- REQUIRED WORK
In the listing below, how many lines hold the string "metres"? Reply with the number and nothing else.

- PROVIDED DATA
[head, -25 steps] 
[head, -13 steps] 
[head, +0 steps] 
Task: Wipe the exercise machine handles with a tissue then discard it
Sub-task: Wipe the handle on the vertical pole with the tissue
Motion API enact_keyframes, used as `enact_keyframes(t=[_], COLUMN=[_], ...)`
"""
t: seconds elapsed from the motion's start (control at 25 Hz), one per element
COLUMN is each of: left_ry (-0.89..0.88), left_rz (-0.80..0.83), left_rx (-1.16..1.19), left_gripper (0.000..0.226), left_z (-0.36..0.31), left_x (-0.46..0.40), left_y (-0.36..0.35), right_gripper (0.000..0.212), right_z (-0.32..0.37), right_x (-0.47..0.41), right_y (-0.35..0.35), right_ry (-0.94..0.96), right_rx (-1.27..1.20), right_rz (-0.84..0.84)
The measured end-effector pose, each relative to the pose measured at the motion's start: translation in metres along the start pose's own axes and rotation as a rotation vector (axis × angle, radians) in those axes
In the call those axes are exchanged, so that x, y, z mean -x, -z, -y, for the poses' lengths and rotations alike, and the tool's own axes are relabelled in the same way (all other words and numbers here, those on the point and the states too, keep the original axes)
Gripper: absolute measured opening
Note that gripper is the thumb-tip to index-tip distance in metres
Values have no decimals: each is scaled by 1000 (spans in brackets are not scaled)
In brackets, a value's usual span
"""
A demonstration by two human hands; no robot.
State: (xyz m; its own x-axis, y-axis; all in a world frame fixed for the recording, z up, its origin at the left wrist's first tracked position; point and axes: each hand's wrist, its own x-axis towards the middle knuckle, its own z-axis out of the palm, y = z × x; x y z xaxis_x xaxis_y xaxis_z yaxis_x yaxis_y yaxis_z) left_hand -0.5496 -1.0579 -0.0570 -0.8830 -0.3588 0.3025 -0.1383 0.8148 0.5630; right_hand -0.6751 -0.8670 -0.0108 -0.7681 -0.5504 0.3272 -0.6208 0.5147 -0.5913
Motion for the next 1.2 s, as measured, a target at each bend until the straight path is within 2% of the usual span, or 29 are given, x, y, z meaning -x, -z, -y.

- ANSWER TO THIS TASK
2